§ **What you will do**
Transcribe the entries exactly; images are not part of the copy.

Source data
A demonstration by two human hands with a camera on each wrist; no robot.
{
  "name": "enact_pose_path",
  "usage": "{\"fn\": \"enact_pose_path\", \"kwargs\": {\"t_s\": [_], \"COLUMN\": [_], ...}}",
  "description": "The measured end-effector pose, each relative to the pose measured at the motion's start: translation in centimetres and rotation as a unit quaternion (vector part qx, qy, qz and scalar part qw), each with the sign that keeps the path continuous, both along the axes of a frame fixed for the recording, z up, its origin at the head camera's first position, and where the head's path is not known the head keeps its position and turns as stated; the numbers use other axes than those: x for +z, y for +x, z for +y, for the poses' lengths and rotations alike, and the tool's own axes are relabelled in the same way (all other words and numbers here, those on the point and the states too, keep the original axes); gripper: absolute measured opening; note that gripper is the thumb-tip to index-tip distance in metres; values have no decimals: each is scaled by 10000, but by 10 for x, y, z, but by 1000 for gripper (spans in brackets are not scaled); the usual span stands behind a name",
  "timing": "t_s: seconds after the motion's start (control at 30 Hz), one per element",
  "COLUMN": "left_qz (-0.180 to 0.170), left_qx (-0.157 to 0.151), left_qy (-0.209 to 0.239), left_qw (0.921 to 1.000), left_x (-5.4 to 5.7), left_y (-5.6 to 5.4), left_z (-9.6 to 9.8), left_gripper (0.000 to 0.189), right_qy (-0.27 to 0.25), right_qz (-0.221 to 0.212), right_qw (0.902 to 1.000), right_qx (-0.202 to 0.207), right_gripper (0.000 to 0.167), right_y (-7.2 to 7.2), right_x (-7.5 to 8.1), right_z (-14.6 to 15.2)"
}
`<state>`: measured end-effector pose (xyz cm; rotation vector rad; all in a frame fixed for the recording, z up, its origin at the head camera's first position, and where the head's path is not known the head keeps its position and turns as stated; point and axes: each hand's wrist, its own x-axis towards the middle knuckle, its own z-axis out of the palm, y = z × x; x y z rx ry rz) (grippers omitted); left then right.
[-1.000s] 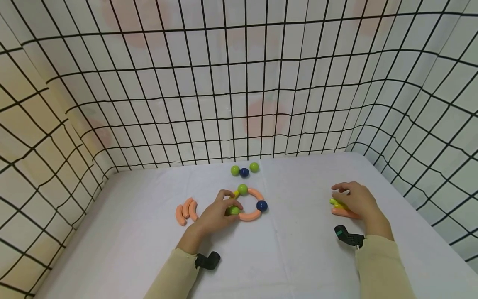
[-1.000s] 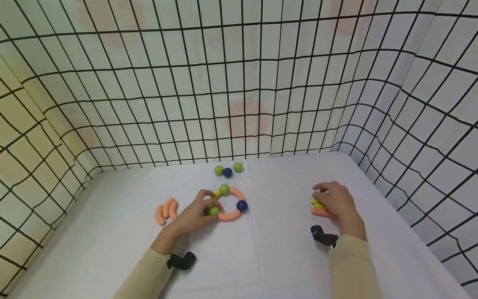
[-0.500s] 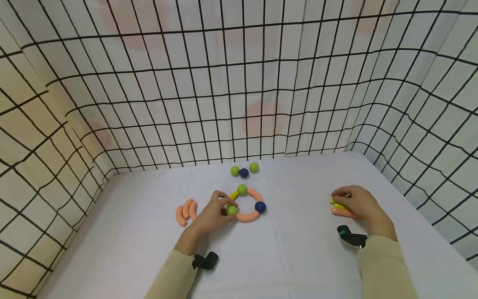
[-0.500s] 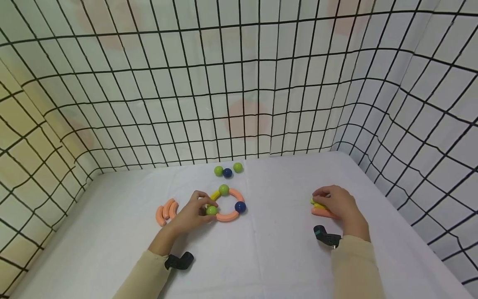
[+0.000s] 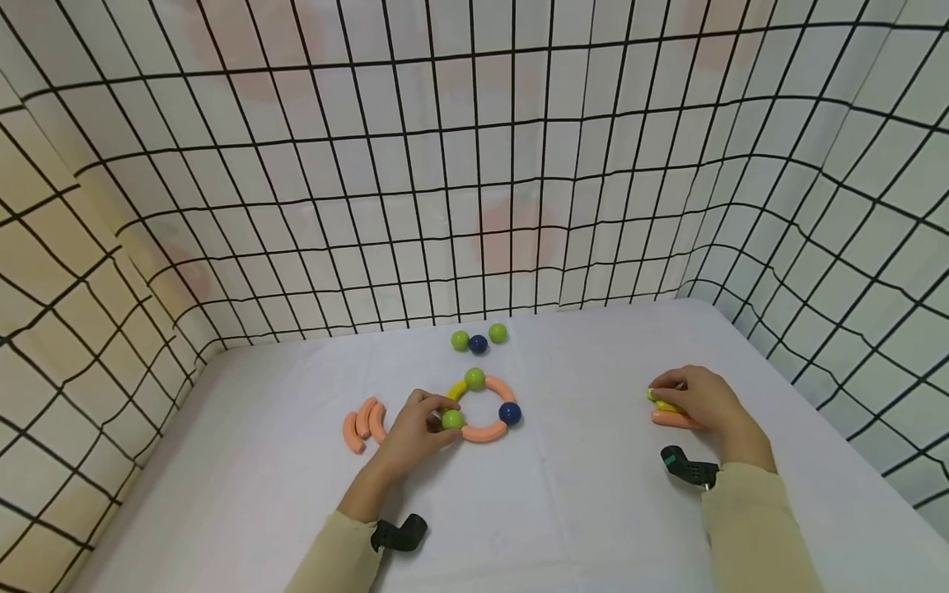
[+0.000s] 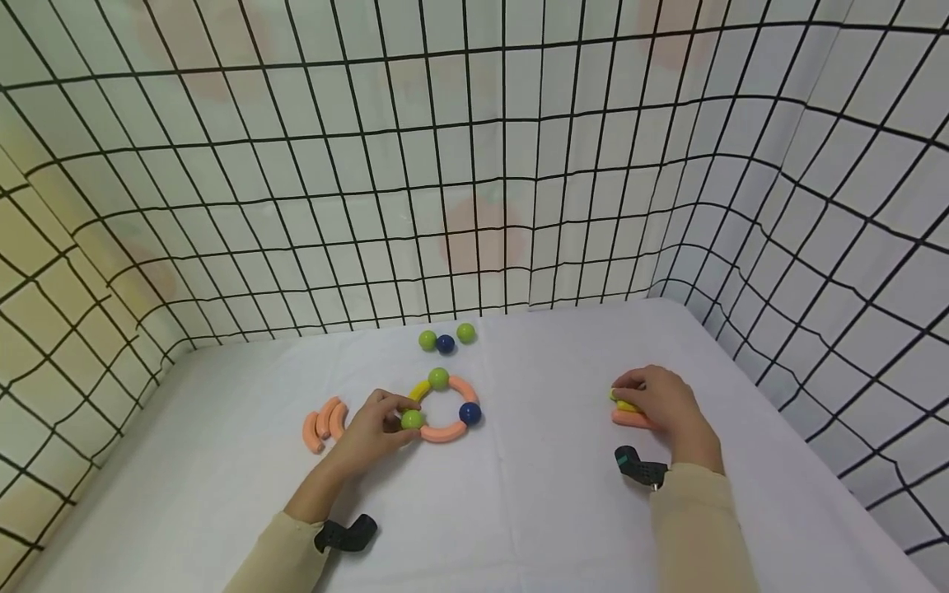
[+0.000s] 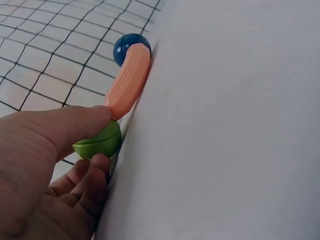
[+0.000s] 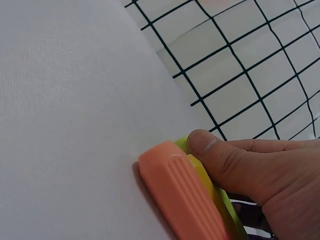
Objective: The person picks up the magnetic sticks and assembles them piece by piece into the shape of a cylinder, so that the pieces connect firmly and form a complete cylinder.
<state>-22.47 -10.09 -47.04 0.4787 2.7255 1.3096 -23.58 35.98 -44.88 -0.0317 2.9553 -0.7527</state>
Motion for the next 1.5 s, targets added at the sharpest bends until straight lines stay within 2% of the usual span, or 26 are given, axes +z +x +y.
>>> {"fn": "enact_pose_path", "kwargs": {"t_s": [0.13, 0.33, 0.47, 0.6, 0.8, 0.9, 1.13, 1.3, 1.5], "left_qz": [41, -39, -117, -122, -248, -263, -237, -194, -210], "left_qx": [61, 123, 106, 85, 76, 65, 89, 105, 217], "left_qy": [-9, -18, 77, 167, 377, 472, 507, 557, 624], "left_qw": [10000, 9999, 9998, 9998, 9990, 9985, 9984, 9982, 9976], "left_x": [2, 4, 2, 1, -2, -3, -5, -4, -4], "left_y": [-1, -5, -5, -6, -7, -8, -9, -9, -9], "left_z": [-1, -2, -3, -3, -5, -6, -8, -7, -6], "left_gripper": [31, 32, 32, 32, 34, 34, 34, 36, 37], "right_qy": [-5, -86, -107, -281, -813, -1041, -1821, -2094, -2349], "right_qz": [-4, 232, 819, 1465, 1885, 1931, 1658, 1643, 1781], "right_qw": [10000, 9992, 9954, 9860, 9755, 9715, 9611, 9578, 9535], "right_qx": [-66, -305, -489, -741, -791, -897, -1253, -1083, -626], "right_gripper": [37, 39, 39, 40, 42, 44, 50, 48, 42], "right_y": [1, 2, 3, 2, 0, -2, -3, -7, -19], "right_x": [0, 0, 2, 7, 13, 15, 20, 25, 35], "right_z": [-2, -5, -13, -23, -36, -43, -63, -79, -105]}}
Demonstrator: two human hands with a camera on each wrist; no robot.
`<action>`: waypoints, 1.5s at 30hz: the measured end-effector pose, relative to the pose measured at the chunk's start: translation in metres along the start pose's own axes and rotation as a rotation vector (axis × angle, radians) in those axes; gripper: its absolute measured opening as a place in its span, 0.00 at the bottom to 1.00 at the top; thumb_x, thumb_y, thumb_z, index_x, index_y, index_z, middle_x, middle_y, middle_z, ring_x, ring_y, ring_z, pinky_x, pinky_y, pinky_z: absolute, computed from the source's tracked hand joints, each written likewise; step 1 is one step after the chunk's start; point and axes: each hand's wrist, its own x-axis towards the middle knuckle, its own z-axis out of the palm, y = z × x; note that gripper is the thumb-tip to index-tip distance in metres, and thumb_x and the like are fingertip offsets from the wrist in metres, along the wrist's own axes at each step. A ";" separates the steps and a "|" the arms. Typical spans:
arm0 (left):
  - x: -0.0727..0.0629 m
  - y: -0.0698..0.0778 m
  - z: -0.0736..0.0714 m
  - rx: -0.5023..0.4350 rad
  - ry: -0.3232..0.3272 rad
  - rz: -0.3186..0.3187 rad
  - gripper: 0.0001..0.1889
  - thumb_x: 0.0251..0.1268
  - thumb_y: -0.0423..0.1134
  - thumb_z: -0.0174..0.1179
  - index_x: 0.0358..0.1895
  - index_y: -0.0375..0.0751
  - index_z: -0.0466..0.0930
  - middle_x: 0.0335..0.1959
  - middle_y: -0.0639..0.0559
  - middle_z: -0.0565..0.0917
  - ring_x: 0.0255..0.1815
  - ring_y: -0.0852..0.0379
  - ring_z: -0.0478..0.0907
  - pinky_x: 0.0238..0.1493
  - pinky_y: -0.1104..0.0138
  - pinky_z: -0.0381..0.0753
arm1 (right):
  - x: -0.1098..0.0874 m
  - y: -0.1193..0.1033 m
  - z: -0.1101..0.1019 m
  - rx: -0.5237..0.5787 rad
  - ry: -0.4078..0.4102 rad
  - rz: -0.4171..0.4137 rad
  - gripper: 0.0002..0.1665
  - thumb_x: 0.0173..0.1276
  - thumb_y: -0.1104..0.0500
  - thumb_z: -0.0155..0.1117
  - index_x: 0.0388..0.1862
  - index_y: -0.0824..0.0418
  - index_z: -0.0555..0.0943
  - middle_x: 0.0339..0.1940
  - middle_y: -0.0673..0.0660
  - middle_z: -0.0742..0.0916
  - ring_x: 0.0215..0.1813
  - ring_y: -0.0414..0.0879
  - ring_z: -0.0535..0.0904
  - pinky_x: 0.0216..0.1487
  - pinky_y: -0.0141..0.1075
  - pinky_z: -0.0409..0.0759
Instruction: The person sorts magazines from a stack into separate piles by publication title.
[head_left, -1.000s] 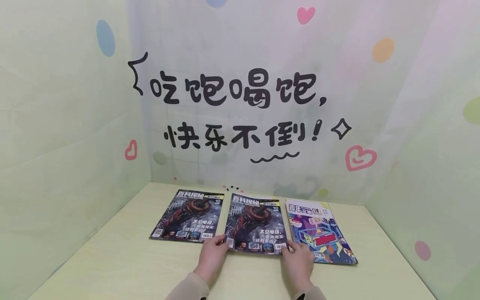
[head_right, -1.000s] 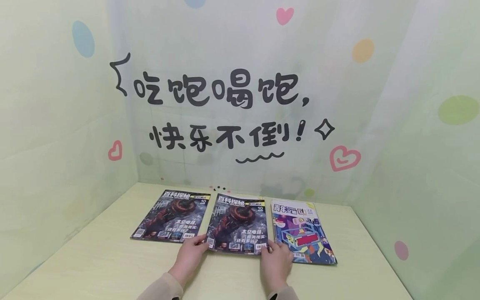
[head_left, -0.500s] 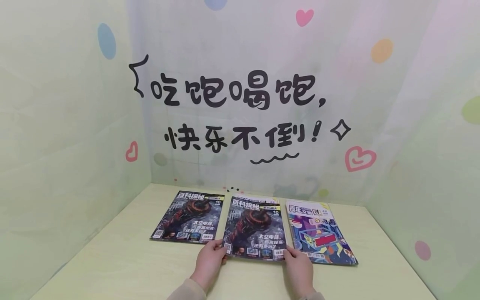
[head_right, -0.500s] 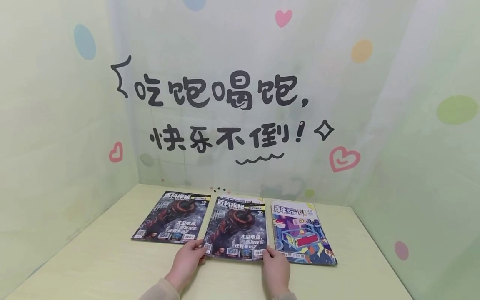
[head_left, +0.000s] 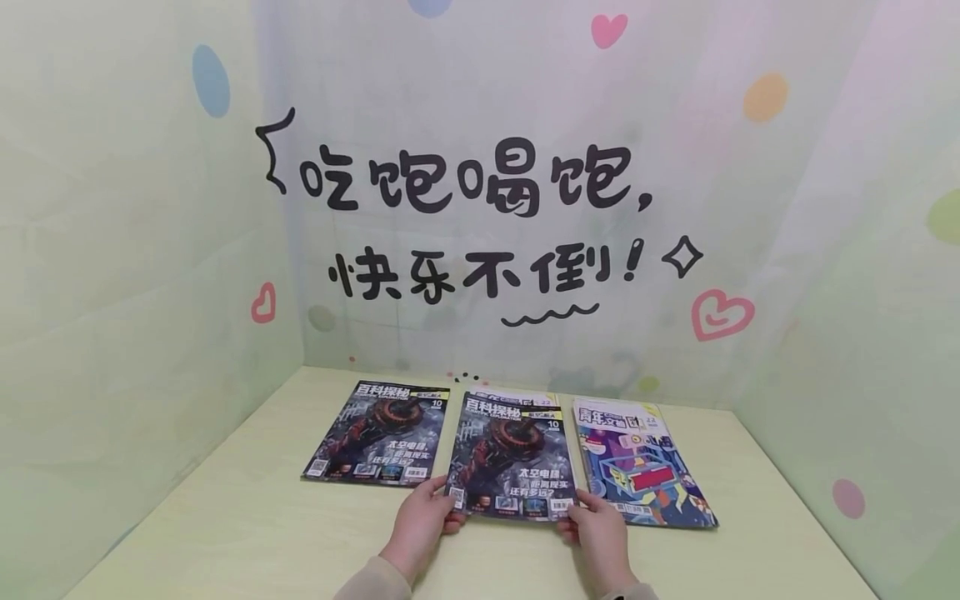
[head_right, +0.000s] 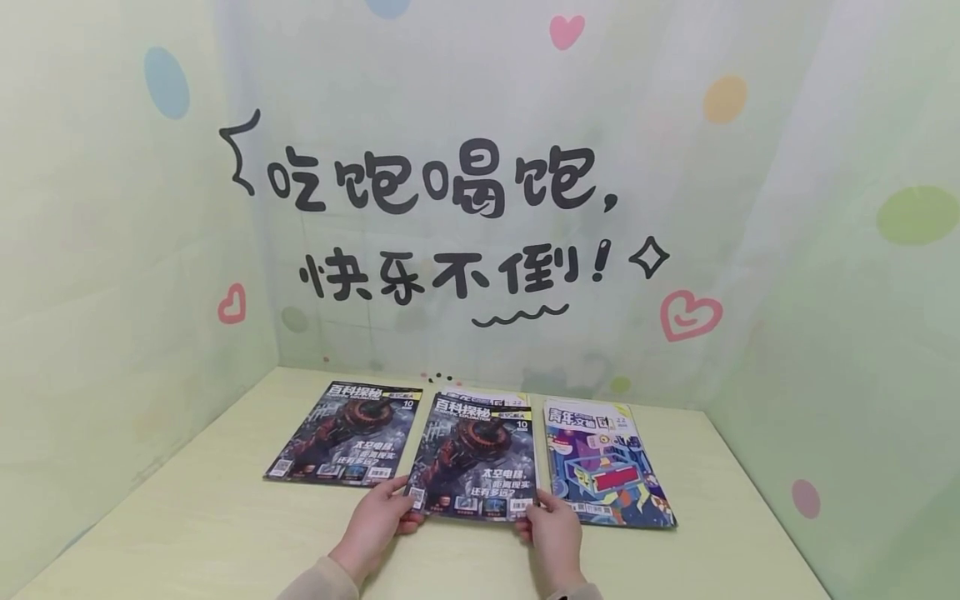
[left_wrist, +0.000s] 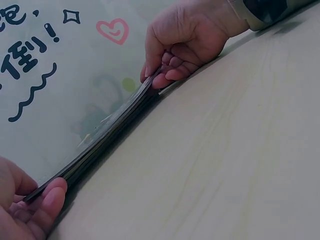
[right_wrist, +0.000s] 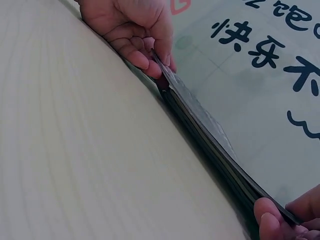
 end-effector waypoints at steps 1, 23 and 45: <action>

§ **Task solution**
A demonstration by two human hands with a camera on each wrist; no robot.
{
  "name": "enact_pose_path",
  "usage": "{\"fn\": \"enact_pose_path\", \"kwargs\": {\"t_s\": [_], \"COLUMN\": [_], ...}}",
  "description": "The measured end-effector pose, each relative to the pose measured at the motion's start: translation in centimetres and rotation as a unit quaternion (vector part qx, qy, qz and scalar part qw), each with the sign that keeps the path continuous, both along the axes of a frame fixed for the recording, z up, its origin at the head camera's first position, and where the head's path is not known the head keeps its position and turns as stated; the numbers use other axes than those: x for +z, y for +x, z for +y, for the poses' lengths and rotations alike, and the tool's own axes are relabelled in the same way (all other words and numbers here, those on the point and the states too, keep the original axes); gripper: absolute measured opening; note that gripper is the thumb-tip to index-tip distance in metres; values have no decimals: each is scaled by 10000, but by 10 for x, y, z, but by 1000 for gripper (spans in brackets are not scaled); the usual span stands behind a name",
  "timing": "t_s: seconds after the motion's start (control at 30 Hz), one per element",
  "COLUMN": "left_qz (-0.180 to 0.170), left_qx (-0.157 to 0.151), left_qy (-0.209 to 0.239), left_qw (0.921 to 1.000), left_x (-5.4 to 5.7), left_y (-5.6 to 5.4), left_z (-9.6 to 9.8), left_gripper (0.000 to 0.189), right_qy (-0.27 to 0.25), right_qz (-0.221 to 0.212), right_qw (0.902 to 1.000), right_qx (-0.202 to 0.207), right_gripper (0.000 to 0.167), right_y (-7.2 to 7.2), right_x (-7.5 to 8.1), right_z (-14.6 to 15.2)"
}
`<state>`: measured end-effector pose (xyz cm; rotation vector rad; all in a frame fixed for the recording, z up, its origin at the head camera's first position, and where the head's path is not known the head keeps its position and turns as stated; point and axes: each hand's wrist, its own x-axis towards the middle knuckle, its own z-axis out of the palm, y = z × x; x y z rx ry rz) (grippers omitted); left then right.
[-1.000s] 
[-1.000s] 
[-0.500s] 
[-0.500s] 
[+0.000s] 
[+0.000s] 
[+0.000s] 
[+0.000s] 
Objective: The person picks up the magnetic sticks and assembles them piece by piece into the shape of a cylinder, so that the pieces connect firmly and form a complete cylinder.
<state>-22.47 -10.09 -47.04 0.4787 2.7255 1.3096 -23.58 35.98 -44.88 -0.0317 2.9553 -0.7527</state>
Motion for the next 1.5 s, targets added at the sharpest bends until straight lines stay within 2% of the usual span, or 26 are given, axes +z +x +y.
>>> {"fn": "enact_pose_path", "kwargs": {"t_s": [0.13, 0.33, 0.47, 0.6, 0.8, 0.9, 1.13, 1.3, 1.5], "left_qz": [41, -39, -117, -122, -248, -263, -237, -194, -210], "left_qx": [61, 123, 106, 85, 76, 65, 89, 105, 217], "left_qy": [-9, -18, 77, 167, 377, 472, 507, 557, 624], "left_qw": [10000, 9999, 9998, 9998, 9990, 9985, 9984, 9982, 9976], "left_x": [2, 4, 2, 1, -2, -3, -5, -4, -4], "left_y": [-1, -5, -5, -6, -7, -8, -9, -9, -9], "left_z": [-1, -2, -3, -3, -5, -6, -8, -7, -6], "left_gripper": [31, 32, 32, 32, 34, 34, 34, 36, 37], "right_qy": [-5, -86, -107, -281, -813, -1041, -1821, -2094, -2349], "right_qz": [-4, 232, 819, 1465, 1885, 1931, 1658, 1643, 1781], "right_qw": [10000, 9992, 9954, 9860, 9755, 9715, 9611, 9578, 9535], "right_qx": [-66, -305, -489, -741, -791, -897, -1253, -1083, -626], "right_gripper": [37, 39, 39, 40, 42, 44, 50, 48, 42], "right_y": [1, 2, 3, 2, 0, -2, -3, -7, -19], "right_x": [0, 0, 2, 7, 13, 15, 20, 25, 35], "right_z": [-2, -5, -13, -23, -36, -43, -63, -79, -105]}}
Demonstrator: two human hands with a camera on each wrist; no robot.
`<action>`: waypoints, 1.5s at 30hz: the measured end-effector pose, relative to the pose measured at the chunk's start: translation in metres along the start pose's own axes and rotation as a rotation vector (axis × angle, radians) in those axes; gripper: its absolute measured opening as a place in its span, 0.00 at the bottom to 1.00 at the top; thumb_x, thumb_y, thumb_z, index_x, index_y, index_z, middle_x, middle_y, middle_z, ring_x, ring_y, ring_z, pinky_x, pinky_y, pinky_z: absolute, computed from the source's tracked hand joints, each written likewise; step 1 is one step after the chunk's start; point and axes: each hand's wrist, its own x-axis towards the middle knuckle, its own z-axis out of the palm, y = z × x; note that gripper is the thumb-tip to index-tip distance in metres, and thumb_x and the like are fingertip offsets from the wrist in metres, along the wrist's own axes at each step. A ";" separates the steps and a "|" the arms. Typical spans:
arm0 (left):
  - x: -0.0727..0.0629 m
  - y: -0.0698..0.0778 m
  - z: -0.0736..0.0714 m
  - rx: -0.5023..0.4350 rad
  - ry: -0.3232..0.3272 rad
  - rz: -0.3186..0.3187 rad
  - gripper: 0.0001..0.1889
  - thumb_x: 0.0251..0.1268
  - thumb_y: -0.0423..0.1134
  - thumb_z: -0.0174..0.1179
  - index_x: 0.0358..0.1895
  - index_y: -0.0375..0.0751
  - index_z: -0.0466..0.0930
  - middle_x: 0.0335..0.1959
  - middle_y: -0.0639..0.0559
  - middle_z: -0.0565..0.0917
  - ring_x: 0.0255..0.1815
  - ring_y: -0.0852..0.0379
  - ring_z: -0.0478..0.0907
  - pinky_x: 0.0238..0.1493
  - pinky_y: -0.1104..0.0138
  - pinky_z: -0.0381..0.0753
arm1 (right):
  - x: -0.1098..0.0874 m
  - y: -0.1193..0.1033 m
  - z: -0.1101..0.1019 m
  - rx: -0.5237..0.5787 rad
  - ry: -0.4078..0.4102 rad
  - rz: -0.4171..0.4137 rad
  - gripper: 0.0002..0.1665
  - thumb_x: 0.0173..0.1276
  - thumb_y: -0.1104..0.0500
  - thumb_z: -0.0155..0.1117
  - index_x: 0.0388..0.1862
  - index_y: -0.0824..0.0418
  - index_z: -0.0555..0.0943
  - middle_x: 0.0339..0.1940
  - middle_y: -0.0673..0.0660
  - middle_z: -0.0742..0.0916
  - ring_x: 0.0215..0.1813
  - ring_y: -0.0414..0.0879
  - ring_z: -0.0535..0.0904
  - pinky_x: 0.0216..0.1487
  - pinky_y: -0.0141..0.1075
  - pinky_z: -0.0409..0.0759
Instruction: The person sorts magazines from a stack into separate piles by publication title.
[head_left, -1.000s] 
[head_right, -1.000s] 
[head_left, -0.500s] 
[head_right, -0.500s] 
[head_left, +0.000s] 
[head_right, +0.000s] 
[left_wrist, +0.000s] 
[right_wrist, +0.000s] 
 end-effector waypoints at steps 1, 23 and 45: <action>

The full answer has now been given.